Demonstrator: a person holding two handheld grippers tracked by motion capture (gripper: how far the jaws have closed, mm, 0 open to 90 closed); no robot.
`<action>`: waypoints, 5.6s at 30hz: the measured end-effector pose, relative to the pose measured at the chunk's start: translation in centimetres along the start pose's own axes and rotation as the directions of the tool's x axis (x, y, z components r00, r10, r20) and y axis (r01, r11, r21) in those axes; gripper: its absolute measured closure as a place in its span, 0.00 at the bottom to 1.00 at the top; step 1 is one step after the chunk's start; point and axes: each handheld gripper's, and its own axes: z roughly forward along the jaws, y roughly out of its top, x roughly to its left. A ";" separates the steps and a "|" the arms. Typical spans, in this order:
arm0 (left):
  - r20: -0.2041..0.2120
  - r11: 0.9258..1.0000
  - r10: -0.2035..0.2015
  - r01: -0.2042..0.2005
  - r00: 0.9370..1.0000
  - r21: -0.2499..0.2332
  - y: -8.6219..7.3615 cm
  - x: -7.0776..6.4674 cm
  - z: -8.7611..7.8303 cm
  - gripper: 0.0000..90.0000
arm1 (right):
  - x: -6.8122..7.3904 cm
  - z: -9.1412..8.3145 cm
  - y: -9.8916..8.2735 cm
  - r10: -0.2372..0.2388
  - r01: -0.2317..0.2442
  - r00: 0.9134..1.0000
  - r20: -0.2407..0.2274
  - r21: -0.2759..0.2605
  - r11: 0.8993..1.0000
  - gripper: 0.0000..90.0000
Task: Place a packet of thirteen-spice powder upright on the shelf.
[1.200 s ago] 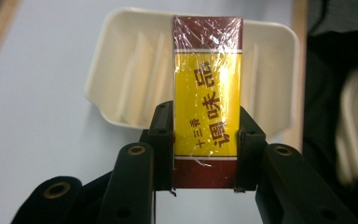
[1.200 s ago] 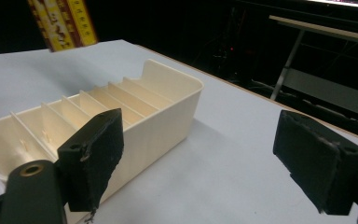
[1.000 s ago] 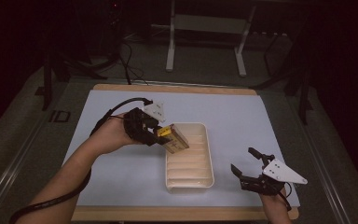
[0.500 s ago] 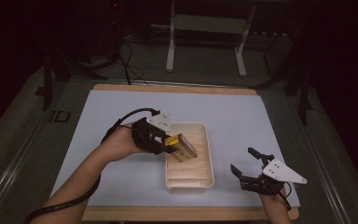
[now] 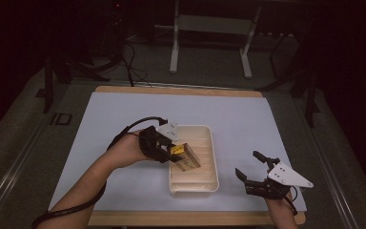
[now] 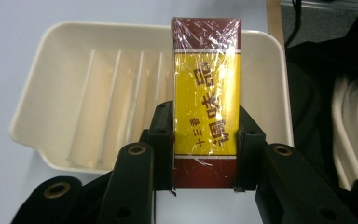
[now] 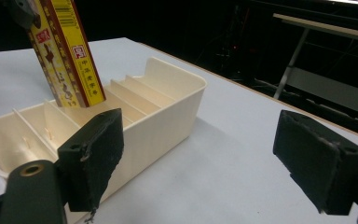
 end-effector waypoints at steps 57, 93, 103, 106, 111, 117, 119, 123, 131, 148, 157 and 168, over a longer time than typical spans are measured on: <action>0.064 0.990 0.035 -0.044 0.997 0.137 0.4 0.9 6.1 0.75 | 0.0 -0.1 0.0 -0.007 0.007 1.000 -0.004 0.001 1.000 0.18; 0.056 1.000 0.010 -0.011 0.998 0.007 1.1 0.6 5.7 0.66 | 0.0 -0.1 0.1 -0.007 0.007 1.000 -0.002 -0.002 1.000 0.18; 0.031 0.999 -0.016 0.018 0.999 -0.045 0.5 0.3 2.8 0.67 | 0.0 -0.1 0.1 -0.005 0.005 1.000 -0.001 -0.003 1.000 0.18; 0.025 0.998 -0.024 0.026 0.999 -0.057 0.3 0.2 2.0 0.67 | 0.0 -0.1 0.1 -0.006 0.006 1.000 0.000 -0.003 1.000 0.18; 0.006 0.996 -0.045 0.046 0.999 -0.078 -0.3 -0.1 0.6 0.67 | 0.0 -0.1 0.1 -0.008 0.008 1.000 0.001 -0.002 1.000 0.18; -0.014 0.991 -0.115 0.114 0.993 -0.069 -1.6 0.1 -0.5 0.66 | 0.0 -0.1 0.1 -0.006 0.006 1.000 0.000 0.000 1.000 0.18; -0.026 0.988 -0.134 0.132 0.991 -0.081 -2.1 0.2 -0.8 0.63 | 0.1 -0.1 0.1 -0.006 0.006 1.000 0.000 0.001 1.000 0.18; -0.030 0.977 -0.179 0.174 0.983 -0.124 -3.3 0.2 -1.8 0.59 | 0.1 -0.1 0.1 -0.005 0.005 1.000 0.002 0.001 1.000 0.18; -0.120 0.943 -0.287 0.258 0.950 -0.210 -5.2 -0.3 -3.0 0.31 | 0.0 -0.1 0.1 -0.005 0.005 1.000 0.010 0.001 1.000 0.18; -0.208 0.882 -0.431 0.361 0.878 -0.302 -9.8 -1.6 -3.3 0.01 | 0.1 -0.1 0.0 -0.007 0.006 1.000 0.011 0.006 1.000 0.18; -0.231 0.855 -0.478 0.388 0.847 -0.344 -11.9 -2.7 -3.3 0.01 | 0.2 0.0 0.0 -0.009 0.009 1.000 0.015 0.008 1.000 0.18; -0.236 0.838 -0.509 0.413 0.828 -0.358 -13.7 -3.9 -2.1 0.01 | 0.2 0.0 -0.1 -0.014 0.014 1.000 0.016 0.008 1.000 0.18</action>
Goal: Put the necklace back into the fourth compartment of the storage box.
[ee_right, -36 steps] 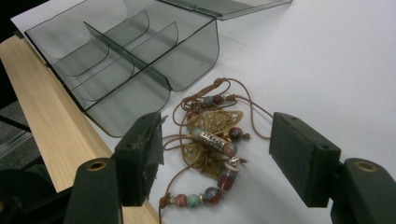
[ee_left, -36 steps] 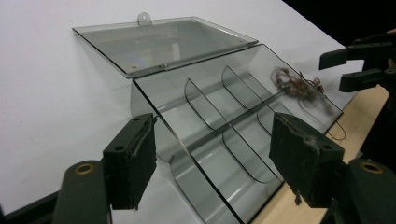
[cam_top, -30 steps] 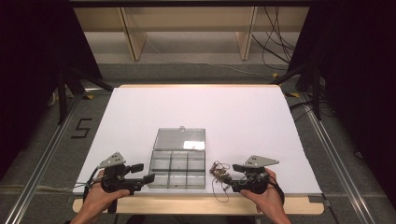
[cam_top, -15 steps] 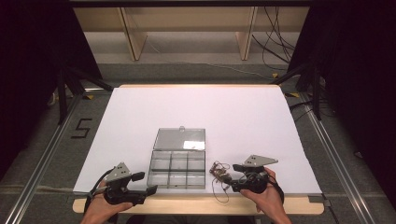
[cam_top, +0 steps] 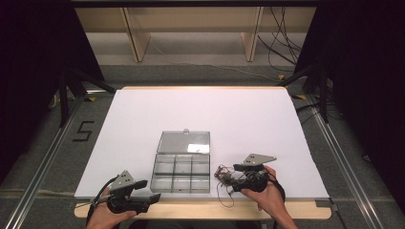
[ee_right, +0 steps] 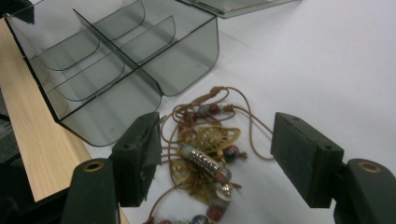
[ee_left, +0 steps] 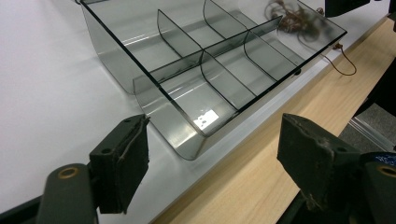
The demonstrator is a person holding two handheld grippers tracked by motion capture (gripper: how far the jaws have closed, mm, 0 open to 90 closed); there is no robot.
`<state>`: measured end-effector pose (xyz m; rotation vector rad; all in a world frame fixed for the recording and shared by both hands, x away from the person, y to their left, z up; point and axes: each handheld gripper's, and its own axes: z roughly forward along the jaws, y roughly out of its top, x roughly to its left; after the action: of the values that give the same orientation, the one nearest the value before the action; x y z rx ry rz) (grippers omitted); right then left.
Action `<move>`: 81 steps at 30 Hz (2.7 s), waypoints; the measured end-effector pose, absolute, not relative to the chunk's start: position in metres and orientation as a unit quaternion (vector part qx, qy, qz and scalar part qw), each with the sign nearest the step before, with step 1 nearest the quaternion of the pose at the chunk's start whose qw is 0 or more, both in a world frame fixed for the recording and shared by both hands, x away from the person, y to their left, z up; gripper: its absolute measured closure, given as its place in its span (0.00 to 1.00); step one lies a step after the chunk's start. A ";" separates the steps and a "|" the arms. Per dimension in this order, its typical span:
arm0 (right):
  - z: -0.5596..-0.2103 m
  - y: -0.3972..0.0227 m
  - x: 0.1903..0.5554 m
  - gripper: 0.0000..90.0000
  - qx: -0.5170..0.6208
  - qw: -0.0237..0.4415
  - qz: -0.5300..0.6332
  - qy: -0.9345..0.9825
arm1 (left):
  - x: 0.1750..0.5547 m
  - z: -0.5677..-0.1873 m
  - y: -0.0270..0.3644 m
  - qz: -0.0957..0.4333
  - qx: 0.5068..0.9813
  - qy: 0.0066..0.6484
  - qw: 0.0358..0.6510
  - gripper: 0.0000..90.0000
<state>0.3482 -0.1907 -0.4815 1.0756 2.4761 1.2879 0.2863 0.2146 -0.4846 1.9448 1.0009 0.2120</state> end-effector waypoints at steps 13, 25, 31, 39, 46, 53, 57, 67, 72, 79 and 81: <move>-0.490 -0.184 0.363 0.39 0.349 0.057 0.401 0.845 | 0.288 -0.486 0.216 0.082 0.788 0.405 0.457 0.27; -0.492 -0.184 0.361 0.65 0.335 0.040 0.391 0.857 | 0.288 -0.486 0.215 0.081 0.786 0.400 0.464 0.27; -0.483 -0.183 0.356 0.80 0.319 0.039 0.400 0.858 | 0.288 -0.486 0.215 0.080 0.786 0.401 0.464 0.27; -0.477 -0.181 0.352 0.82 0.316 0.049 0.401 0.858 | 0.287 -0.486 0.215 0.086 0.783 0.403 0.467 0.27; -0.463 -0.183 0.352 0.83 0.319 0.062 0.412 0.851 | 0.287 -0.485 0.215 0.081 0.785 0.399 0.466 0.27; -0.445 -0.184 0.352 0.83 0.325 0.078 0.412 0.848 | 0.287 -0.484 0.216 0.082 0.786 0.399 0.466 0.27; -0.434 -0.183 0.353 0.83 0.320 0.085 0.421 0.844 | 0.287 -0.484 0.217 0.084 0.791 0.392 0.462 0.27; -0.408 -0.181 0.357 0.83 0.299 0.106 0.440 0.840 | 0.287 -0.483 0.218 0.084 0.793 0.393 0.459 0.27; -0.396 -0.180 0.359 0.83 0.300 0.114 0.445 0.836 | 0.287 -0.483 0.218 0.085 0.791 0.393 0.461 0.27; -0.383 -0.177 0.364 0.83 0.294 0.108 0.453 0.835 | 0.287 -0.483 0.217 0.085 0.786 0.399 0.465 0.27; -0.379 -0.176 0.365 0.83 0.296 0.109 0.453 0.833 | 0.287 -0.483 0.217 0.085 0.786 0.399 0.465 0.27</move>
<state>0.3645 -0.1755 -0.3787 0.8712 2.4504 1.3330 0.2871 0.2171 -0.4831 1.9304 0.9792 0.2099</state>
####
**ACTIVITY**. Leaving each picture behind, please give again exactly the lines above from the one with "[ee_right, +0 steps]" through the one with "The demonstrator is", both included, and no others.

**ANSWER SECTION**.
[ee_right, +0 steps] 
[ee_left, +0 steps] 
The demonstrator is a person holding two handheld grippers tracked by motion capture (gripper: how far the jaws have closed, mm, 0 open to 90 closed); there is no robot.

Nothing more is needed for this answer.